Intervindo na XIII Cimeira Extraordinária de Chefes de Estado e de Governo da Aliança Bolivariana dos Povos da Nossa América-Tratado de Comércio dos Povos (ALBA-TCP), no dia 20, dirigentes latino-americanos e caribenhos denunciaram a deslocação de navios de guerra norte-americanos para a região e as ameaças dirigidas à República Bolivariana da Venezuela. Defenderam que a região seja respeitada como zona de paz e rejeitaram qualquer acção que comprometa a soberania dos povos.

O presidente da Venezuela, Nicolás Maduro, apelou «à união de todos os povos rebeldes, de todos os movimentos sociais» da América Latina, das Caraíbas, dos EUA, de África e «mais além», em defesa do «direito do povo venezuelano à soberania, à paz, à autodeterminação e ao seu futuro».

O presidente de Cuba, Miguel Díaz-Canel, denunciou as pretensões do governo dos EUA para, através de pressões e bloqueios, tentar dividir os países do continente. Solidários com a Venezuela manifestaram-se também, entre muitos outros dirigentes da região, o presidente da Nicarágua, Daniel Ortega, que instou a ALBA-TCP a unir forças para defender a soberania regional, e o presidente da Bolívia, Luis Arce, que se insurgiu contra «a inadmissível provocação dos EUA, que ainda acham que a América continua a ser o seu pátio traseiro».

Já na véspera, a presidente do México, Cláudia Sheinbaum, tinha sublinhado que a acção dos EUA atenta contra os princípios da soberania dos Estados. Na constituição mexicana, lembrou, está claramente estabelecida a posição do país: a autodeterminação dos povos, a não intervenção e a resolução pacífica de controvérsias.

Também a China manifestou, no dia 21, a sua oposição firme a «qualquer acção que viole os propósitos e princípios da Carta da ONU» e a soberania e a segurança de qualquer país, tendo em conta a instalação de meios militares norte-americanos no Mar das Caraíbas, junto à Venezuela.

 

«Escalada provocatória e militarista» dos EUA

O PCP denuncia e repudia as acções provocatórias e agressivas da Administração Trump em curso na América Latina, nomeadamente no Mar das Caraíbas, invocando falsamente o combate ao narcotráfico. E alerta para a séria ameaça que representa a intensificação do militarismo e o intervencionismo do imperialismo norte-americano para a soberania e os direitos dos povos latino-americanos e caribenhos e para a paz e a segurança na região.

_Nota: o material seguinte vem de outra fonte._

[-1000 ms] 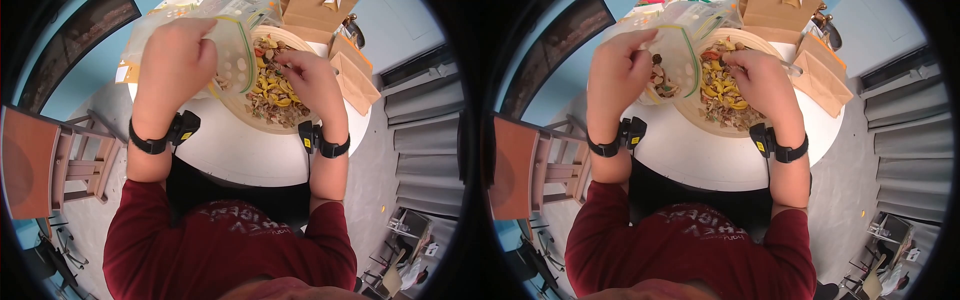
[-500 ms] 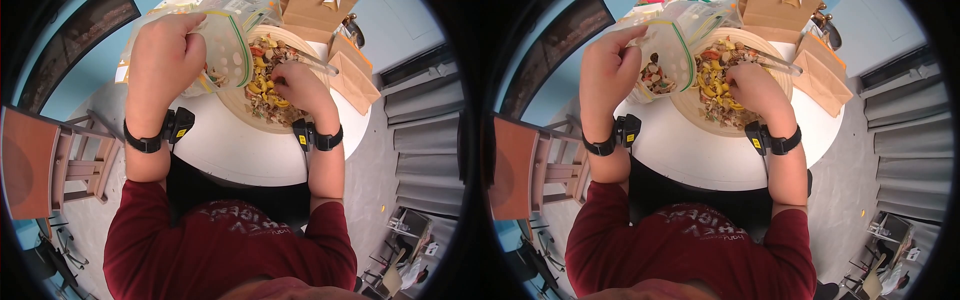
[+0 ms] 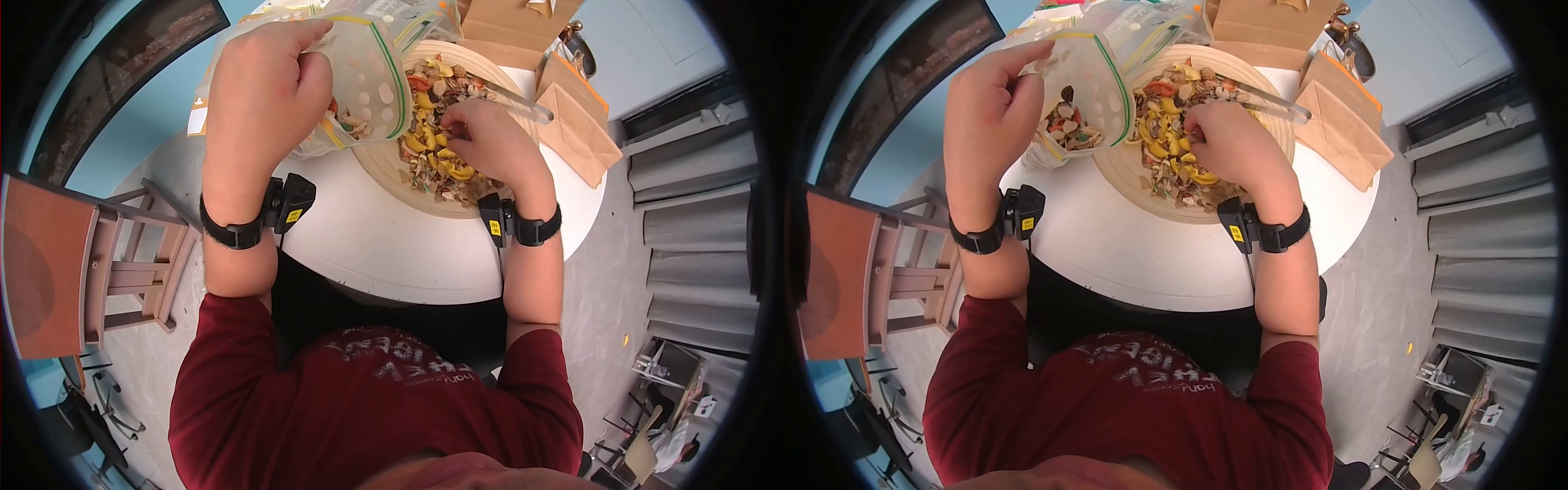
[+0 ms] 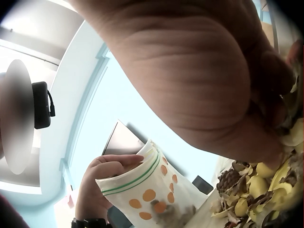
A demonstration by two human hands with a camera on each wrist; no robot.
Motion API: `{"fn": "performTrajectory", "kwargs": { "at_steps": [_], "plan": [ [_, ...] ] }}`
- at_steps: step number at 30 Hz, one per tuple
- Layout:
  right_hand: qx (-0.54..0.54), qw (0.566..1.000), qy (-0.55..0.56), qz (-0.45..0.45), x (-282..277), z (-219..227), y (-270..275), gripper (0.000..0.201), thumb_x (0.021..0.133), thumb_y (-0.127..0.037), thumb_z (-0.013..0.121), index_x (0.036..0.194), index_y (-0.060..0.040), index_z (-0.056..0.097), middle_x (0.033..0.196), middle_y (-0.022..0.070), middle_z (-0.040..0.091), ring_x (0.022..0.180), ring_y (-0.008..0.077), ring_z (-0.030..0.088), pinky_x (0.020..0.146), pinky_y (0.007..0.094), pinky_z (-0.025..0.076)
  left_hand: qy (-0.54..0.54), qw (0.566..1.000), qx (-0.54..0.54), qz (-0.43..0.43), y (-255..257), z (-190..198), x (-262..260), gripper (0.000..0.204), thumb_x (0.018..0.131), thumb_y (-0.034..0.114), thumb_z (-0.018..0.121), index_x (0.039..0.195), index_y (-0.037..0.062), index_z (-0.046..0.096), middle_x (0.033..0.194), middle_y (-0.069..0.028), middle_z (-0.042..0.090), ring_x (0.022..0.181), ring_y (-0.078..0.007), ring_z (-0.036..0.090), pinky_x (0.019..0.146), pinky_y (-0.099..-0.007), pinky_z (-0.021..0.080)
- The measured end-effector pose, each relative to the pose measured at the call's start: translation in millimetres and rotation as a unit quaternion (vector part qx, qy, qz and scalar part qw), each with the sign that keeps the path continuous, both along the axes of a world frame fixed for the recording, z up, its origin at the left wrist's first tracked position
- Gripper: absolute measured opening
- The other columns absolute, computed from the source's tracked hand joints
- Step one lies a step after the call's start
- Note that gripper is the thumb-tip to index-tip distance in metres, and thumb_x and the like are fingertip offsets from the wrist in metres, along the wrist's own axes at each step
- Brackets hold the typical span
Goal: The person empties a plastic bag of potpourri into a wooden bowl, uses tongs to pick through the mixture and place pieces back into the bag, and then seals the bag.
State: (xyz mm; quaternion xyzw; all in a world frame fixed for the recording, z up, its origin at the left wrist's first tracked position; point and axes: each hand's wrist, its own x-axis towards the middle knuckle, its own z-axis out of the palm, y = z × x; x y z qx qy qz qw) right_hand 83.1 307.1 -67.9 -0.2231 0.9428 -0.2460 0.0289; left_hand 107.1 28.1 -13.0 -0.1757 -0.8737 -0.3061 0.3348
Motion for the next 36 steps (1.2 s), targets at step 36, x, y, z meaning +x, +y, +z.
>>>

Em comunicado do seu Gabinete de Imprensa, no dia 22, sublinha que a projecção de relevantes meios bélicos aéreos e navais e os planos de mobilização de milhares de militares dos EUA para as fronteiras marítimas da República Bolivariana da Venezuela constituem «um inaceitável acto de intimidação e ingerência contra a Venezuela e uma ameaça à soberania de outros Estados da região, como o México». Alegando com o falso pretexto do combate aos «cartéis da droga», denominados pela Administração Trump como «terroristas», são efectivamente os EUA que ao longo de décadas têm promovido e apoiado diversos grupos responsáveis por uma acção terrorista visando diversos países latino-americanos, de que Cuba é exemplo.

Estas manobras belicistas, precedidas pelo inadmissível anúncio da procuradora-geral dos EUA sobre o aumento para 50 milhões de dólares da recompensa por informações que permitam o sequestro do presidente da Venezuela, Nicolás Maduro, confirmam que «o imperialismo norte-americano desrespeita frontalmente os princípios da Carta da ONU e o direito internacional para impor a famigerada Doutrina Monroe e a ingerência e dominação na América Latina e Caraíbas, como é igualmente evidenciado pelas recentes e descaradas pressões, ingerência e desrespeito pela soberania do Brasil e das suas instituições democráticas e jurídicas».

O fim imediato das actuais provocações e ameaças, como do criminoso e ilegal bloqueio imposto a Cuba e das medidas coercivas arbitrárias impostas a Cuba, Venezuela, Nicarágua e a outros países da região, são exigências dos comunistas portugueses, que reafirmam «a sua solidariedade com a Venezuela Bolivariana, com a luta do povo venezuelano, dos comunistas e das forças progressistas venezuelanas, assim como com a luta dos outros povos latino-americanos e caribenhos, em defesa da soberania e independência nacionais, da paz e do progresso social».